YOUR TASK ▸
Find all lines in the listing that include the word "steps", then copy them.

DATA SECTION ▸
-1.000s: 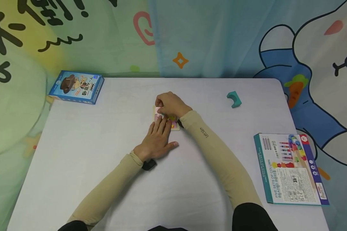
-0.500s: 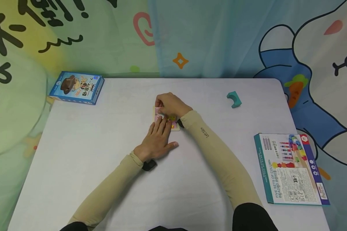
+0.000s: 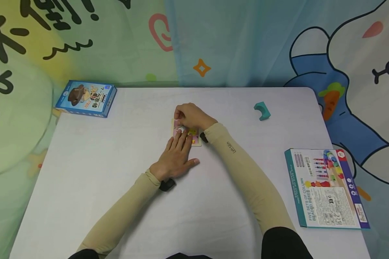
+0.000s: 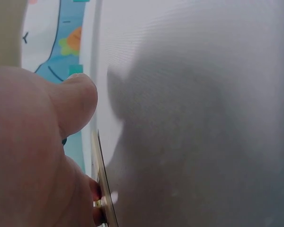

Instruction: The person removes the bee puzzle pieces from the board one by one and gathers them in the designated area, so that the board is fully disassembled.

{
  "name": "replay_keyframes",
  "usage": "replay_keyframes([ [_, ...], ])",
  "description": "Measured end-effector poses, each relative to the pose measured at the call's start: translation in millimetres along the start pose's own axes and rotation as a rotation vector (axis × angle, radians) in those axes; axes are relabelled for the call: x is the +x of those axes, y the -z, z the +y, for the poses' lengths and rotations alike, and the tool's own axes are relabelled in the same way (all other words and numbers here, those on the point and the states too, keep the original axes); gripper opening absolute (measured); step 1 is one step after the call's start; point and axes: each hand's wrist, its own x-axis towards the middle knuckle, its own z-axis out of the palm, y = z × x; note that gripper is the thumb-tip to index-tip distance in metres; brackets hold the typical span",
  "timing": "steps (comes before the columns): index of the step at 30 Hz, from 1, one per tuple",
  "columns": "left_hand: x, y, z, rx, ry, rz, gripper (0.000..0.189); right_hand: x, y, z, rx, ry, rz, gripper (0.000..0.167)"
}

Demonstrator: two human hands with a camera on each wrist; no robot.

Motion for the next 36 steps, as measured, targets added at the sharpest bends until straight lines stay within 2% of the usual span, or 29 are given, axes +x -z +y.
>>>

RESPONSE BOX ▸
  "timing": "steps (comes before the columns): index of the step at 30 Hz, from 1, one per tuple",
Motion for the next 36 steps, as measured, targets added at the sharpest bends until straight lines stay within 2% of the usual span, or 29 are given, axes +x -z +y.

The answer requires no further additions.